19% of Philly’s 2k large buildings have reported their energy usage to the city

A new city law requires buildings to report their energy usage. The original deadline for buildings to file reports was yesterday, but it has been extended to Nov. 25 because the online reporting tool went down during the government shutdown. Will most businesses report on time?

One of Baltimore's many murals. (Photo by Flickr user RJ, used under a Creative Commons license)

So far, about 19 percent, or 400, of Philly’s more than 2,000 large buildings have reported their energy usage and water consumption to the city, complying with a new law the city implemented this July.

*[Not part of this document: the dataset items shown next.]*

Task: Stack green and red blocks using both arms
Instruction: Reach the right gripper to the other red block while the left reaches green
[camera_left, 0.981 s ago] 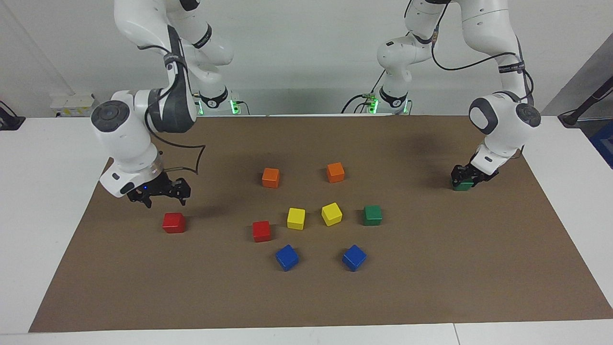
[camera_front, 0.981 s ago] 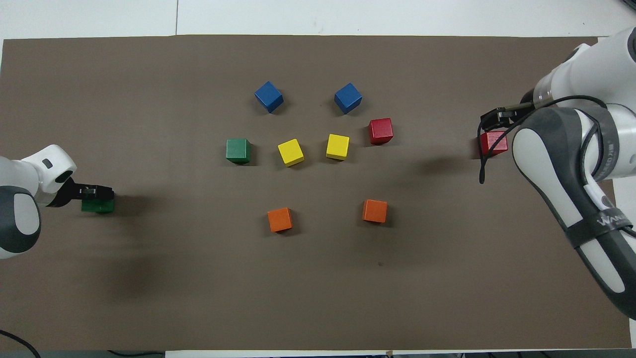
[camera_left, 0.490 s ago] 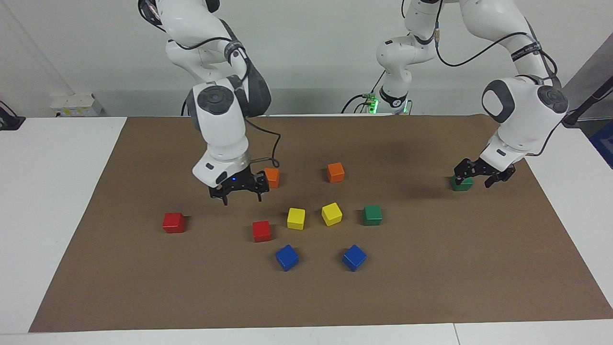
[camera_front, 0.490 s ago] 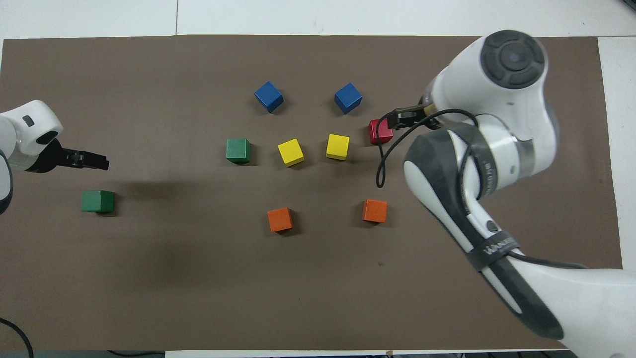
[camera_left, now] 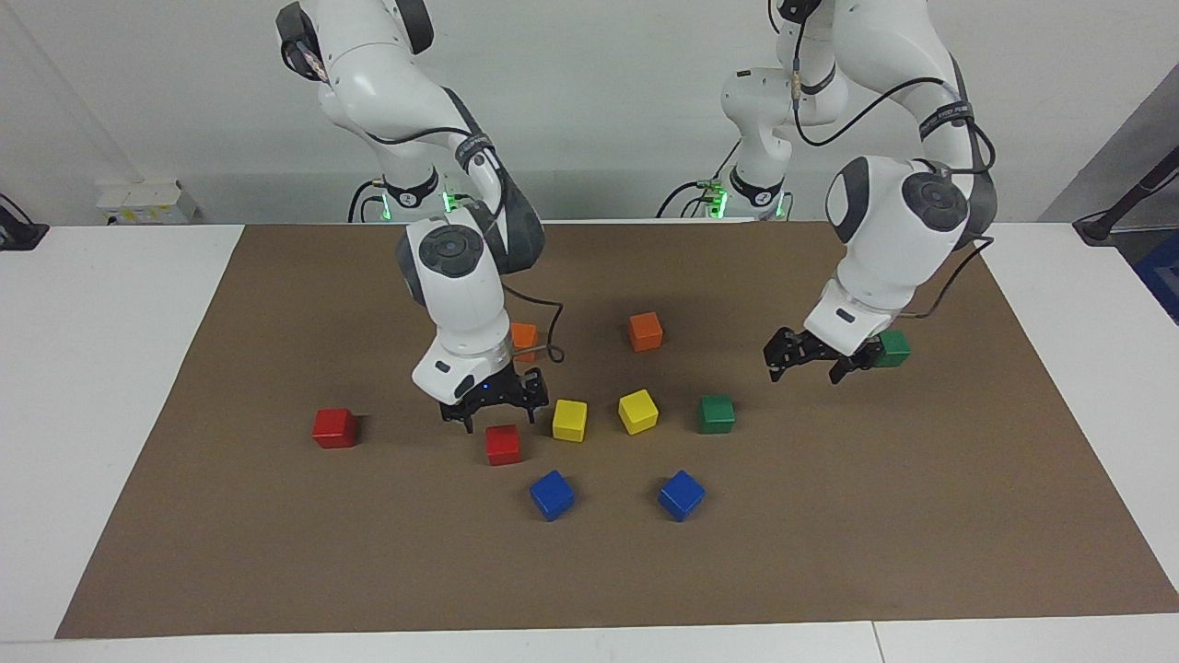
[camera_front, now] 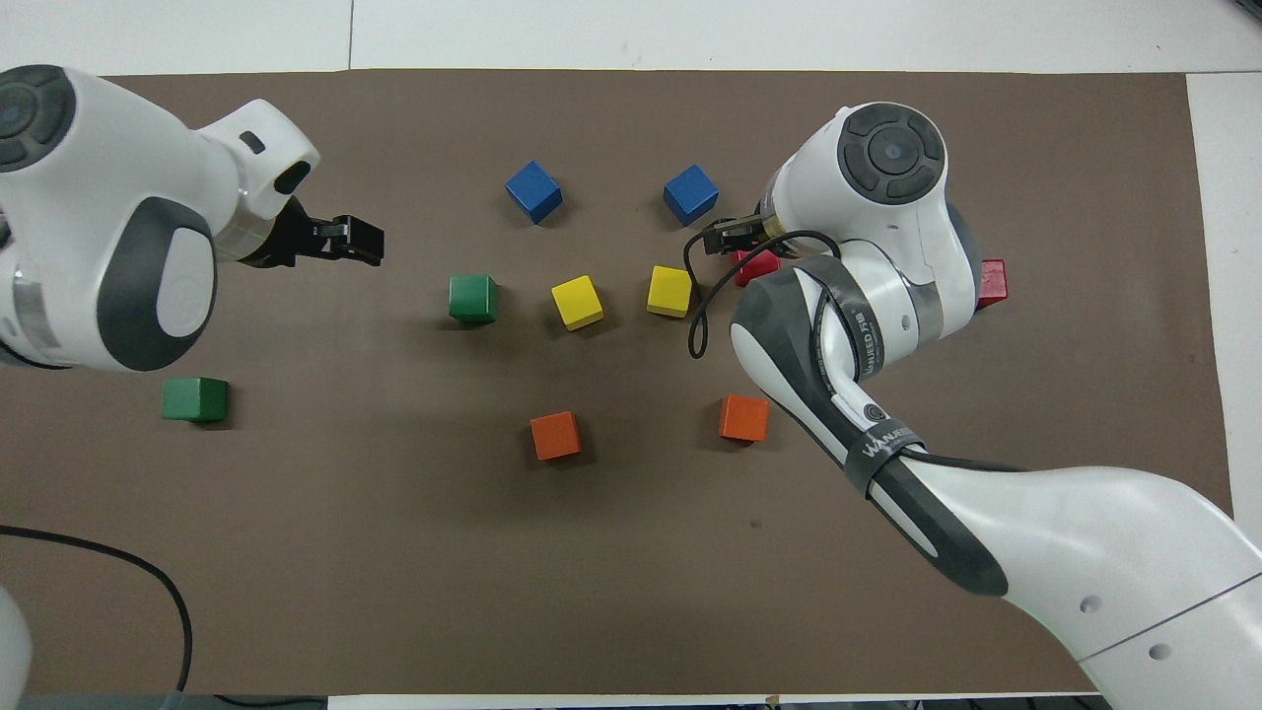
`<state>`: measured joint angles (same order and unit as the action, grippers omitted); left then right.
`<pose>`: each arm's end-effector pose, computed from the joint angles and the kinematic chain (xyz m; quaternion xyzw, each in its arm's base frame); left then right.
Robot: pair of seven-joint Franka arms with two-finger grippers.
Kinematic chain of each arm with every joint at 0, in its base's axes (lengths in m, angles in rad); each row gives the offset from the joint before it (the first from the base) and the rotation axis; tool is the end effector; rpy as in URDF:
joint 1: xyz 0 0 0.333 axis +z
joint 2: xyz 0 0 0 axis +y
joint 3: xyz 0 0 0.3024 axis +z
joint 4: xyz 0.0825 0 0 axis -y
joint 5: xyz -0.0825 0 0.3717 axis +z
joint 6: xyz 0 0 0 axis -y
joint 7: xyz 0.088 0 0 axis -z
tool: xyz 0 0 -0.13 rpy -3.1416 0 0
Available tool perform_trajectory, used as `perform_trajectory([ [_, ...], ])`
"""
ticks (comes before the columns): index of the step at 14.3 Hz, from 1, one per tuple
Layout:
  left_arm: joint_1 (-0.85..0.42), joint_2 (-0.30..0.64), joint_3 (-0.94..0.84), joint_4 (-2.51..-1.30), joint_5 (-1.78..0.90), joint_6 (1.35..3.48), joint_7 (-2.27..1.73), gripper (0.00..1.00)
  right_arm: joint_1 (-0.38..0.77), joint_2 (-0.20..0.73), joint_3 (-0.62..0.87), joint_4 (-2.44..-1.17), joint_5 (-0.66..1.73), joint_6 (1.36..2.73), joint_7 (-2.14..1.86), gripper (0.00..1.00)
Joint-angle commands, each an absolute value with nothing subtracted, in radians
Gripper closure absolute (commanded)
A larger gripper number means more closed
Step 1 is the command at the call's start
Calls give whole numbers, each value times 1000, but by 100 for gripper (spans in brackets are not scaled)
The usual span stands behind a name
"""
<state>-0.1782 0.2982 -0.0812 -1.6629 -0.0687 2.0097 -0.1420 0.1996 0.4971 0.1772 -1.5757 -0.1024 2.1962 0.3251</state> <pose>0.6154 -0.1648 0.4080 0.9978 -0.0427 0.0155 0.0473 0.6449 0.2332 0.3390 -0.9970 -0.0397 -0.0626 0.0207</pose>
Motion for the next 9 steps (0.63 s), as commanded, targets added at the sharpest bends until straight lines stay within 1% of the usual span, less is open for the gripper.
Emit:
perform_trajectory([
  [1,-247,411,-63,-1577,-78,2055,-172,0,199,534,184,-1545,-106,2200,371,0],
  [4,-282,469,-63,-1577,-39,2118,-170,0,186,545,183,-1554,-130,2209,371,0],
  [6,-288,486,-63,-1578,-25,2120,-169,0,178,548,181,-1560,-132,2215,368,0],
  [9,-302,486,-66,-1597,18,2125,-167,0,176,560,183,-1571,-130,2240,373,0],
])
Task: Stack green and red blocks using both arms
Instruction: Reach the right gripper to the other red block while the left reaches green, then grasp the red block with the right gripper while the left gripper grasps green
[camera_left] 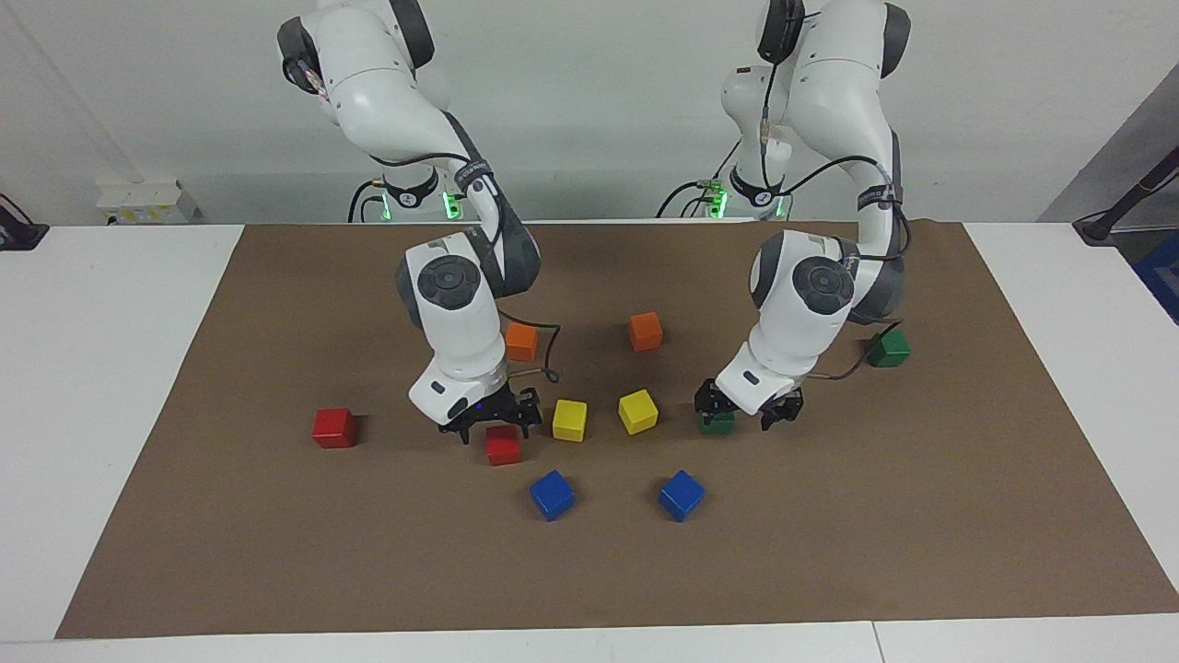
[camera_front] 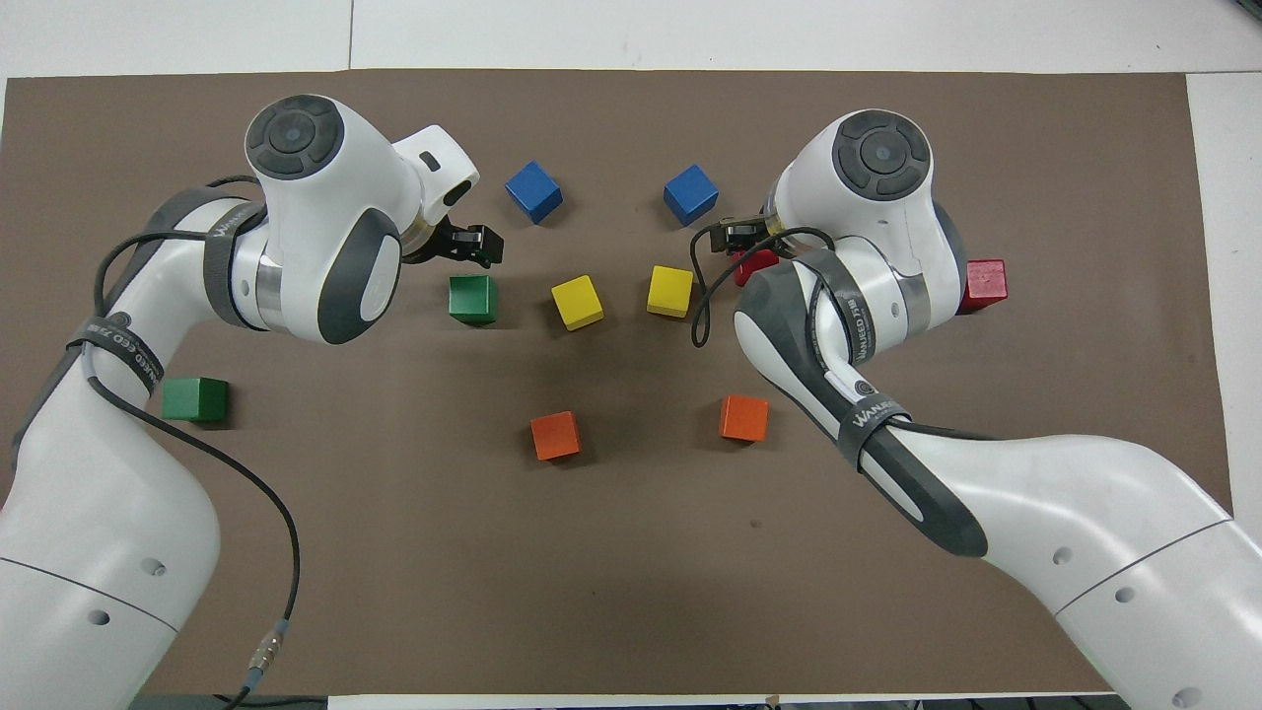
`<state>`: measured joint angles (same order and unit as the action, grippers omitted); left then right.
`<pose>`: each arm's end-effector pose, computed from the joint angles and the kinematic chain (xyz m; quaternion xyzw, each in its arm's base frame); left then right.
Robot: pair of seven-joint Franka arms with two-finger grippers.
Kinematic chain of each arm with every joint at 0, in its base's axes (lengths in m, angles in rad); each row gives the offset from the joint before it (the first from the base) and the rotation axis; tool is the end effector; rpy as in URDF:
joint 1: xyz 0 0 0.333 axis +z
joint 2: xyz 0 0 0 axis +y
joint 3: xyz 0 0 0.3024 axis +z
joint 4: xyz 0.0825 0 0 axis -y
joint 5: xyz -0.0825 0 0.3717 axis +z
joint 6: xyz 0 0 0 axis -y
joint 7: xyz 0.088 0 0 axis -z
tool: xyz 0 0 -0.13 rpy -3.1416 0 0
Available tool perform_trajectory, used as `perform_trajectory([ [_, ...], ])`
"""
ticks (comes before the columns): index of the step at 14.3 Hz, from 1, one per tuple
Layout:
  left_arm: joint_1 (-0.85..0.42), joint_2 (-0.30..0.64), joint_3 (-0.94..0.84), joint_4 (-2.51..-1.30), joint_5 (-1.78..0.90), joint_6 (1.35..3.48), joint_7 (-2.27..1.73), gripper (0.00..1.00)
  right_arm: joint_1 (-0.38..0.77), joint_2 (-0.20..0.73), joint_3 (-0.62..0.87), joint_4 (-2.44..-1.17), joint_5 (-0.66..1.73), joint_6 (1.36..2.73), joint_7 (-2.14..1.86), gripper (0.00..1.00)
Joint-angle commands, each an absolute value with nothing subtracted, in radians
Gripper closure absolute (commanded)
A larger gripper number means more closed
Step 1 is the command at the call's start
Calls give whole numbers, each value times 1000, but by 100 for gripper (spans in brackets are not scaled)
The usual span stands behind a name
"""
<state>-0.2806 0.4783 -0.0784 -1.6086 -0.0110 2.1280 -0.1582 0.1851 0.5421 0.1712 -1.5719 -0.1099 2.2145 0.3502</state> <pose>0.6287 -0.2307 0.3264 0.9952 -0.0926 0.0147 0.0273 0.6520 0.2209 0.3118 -0.9983 -0.0192 -0.0521 0.0167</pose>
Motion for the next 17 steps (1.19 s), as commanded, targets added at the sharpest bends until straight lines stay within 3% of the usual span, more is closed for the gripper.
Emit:
perform_trajectory([
  [1,-311,483,-64,-1609,18,2132,-169,0,182,561,181,-1571,-129,2241,376,0],
  [8,-325,451,-67,-1717,15,2172,-195,0,187,588,181,-1604,-127,2315,388,1],
  [10,-325,443,-67,-1755,14,2216,-198,0,178,586,181,-1647,-130,2357,371,22],
  [11,-325,434,-67,-1785,14,2247,-199,0,176,583,181,-1655,-132,2359,355,38],
  [13,-325,425,-67,-1824,14,2287,-204,0,173,560,181,-1649,-130,2310,350,100],
  [15,-325,423,-67,-1824,14,2286,-206,4,169,484,176,-1638,-130,2190,348,100],
  [16,-325,423,-67,-1824,14,2283,-206,20,146,429,176,-1638,-130,2128,344,100],
  [17,-325,423,-67,-1824,14,2273,-206,48,120,378,179,-1638,-130,2073,316,100],
])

The law requires buildings with more than 50,000 square feet of indoor floor space to report their annual energy usage in hopes of using transparency to make businesses think more critically about their consumption. It’s part of the Nutter administration’s goal to make Philadelphia the “greenest” city in America.

The original deadline for buildings to file reports was yesterday, but it has been extended to Nov. 25 because the Environmental Protection Agency (EPA) free online tool that businesses were meant to use to report their usage went down during the government shutdown.

Report your usage here. The city is also holding sessions to walk business owners through the process. Find more details here.

If businesses don’t file by Nov. 25, they’ll be fined $300 for the first 30 days and $100 per day after that. Though, it should be noted that, actually getting businesses to pay the fines is another process altogether.

When businesses report their usage, the EPA gives them a score from one to 100, rating their energy consumption. If businesses get a very low score, it’s on them to improve it — the city won’t take action, a spokeswoman for the Mayor’s Office of Sustainability said.

The city will collect all the data and share a report after Nov. 25, said Alex Dews of the Mayor’s Office of Sustainability. Next year, it’ll share raw data, Dews said, adding that the idea is that business owners get a chance to adjust their usage before they’re “outed” as heavy energy consumers.